To celebrate, Microsoft has announced two additional companies that have made use of the platform for consumer- and business-facing services. One of those is T-Mobile, which used Azure to speed up the development time for its Family Room collaboration tool for mobile phones. The other is Xerox, which used Windows Azure and SQL Azure to help build its cloud-based printing service dubbed Cloud Print.

Microsoft first unveiled its Windows Azure platform a little more than two years ago at PDC 2008. Then chief software architect for Microsoft, Ray Ozzie, positioned the cloud services platform as both a transformation in the company's software as well as in its overall strategy.

The product, which lets developers write programs that live inside Microsoft's data centers, competes with similar offerings from cloud heavyweights like Amazon Web Services, Salesforce, and Google. Microsoft has pushed it to both developers and customers alike, as a way to get the latest version of its server technologies on demand, and in a way that can be scaled up or down depending on the size of their business, or the needs of their applications.

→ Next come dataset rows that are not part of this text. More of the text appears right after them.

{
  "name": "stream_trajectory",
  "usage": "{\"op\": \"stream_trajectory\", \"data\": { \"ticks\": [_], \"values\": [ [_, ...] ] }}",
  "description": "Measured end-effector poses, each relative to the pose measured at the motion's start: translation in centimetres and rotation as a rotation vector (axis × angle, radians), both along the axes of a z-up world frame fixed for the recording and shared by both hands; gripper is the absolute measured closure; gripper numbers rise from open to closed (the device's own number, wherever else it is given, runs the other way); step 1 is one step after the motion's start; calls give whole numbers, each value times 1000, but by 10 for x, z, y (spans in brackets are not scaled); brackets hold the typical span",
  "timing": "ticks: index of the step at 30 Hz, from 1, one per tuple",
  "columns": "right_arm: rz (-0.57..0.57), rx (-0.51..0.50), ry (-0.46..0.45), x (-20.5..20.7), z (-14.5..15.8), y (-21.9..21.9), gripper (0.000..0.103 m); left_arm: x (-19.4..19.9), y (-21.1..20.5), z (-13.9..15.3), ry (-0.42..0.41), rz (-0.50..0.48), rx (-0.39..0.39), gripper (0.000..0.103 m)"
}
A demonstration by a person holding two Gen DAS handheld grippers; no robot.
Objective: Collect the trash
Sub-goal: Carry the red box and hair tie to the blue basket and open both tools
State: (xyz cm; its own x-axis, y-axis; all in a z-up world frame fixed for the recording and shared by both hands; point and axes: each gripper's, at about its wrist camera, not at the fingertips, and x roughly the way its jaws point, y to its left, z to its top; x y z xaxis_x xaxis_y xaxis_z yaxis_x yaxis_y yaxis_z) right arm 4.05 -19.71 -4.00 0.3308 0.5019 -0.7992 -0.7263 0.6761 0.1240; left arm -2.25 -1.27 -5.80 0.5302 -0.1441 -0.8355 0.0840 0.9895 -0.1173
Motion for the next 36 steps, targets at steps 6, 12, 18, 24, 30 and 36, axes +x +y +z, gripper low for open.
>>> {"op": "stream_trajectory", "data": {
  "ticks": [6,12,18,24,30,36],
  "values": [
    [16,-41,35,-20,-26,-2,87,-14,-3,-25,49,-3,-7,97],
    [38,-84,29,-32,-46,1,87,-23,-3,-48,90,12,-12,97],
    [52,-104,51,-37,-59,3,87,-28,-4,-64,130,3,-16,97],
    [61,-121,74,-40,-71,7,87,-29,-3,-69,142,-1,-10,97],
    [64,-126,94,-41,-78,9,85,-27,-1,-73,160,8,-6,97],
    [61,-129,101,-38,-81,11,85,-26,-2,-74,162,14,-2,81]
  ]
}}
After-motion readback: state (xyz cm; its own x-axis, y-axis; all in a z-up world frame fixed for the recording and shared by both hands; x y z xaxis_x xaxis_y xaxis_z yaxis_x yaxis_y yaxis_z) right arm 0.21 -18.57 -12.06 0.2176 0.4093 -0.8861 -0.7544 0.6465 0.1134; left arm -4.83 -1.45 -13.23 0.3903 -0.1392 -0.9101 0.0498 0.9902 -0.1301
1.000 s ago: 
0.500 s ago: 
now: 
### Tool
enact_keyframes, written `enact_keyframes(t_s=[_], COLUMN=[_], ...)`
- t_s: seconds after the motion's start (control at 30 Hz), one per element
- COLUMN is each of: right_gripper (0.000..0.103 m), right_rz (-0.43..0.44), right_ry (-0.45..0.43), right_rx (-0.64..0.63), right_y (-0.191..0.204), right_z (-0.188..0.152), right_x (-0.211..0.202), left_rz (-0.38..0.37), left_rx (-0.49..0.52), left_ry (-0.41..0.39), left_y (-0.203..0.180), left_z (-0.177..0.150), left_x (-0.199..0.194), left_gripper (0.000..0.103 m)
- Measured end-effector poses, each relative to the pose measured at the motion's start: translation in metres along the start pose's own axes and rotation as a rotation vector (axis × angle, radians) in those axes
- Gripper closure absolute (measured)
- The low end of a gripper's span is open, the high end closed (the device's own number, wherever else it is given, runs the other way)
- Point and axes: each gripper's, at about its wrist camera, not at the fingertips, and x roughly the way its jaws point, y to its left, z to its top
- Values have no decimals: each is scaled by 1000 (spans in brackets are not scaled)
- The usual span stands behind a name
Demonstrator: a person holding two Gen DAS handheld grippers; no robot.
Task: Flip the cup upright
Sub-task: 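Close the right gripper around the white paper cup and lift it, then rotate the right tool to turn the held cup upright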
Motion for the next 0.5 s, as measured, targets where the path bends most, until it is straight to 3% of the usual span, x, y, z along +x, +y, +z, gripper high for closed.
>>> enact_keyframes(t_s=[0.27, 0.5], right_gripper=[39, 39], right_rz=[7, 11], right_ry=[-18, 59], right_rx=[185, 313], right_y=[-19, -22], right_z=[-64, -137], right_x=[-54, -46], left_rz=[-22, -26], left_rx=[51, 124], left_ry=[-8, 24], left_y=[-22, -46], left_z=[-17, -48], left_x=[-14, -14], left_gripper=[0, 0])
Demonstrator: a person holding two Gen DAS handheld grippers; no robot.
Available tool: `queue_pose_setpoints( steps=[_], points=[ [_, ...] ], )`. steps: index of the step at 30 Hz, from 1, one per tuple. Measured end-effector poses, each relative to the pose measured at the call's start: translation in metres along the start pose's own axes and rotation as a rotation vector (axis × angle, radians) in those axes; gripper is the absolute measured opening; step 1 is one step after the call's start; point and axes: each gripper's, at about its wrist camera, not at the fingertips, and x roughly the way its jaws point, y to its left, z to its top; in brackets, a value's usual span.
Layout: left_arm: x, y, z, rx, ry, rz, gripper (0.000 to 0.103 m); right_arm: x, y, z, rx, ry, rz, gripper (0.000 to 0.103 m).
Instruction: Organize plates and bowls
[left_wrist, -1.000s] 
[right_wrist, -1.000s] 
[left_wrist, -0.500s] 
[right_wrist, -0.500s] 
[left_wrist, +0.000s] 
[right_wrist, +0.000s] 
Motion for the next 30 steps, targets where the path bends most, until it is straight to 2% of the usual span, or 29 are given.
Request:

Azure had stayed under Ozzie's leadership until the Azure and Server teams got wrapped into Microsoft's Servers and Tools Business in late 2009. Since then, Microsoft has continued to make improvements and additions to the service, as well as to work toward moving Azure beyond its own data centers, with plans to let businesses run their own private clouds with on-premises Azure appliances.

As far as Azure uptake, or how many companies the technology platform has attracted, Microsoft has opened up on those metrics as the platform has continued to evolve. Shortly after the free trial for businesses ended, Microsoft had said that many of the free-trialers had stayed on as paying customers, but it would not go into specifics. According to The Seattle Times, the official number now stands at 31,000 customers, up from 20,000 last July; that's a 55 percent increase inside of seven months. Prior to that, Microsoft said during its fiscal first-quarter earnings call that it had seen Azure subscriptions grow 40 percent quarter-over-quarter.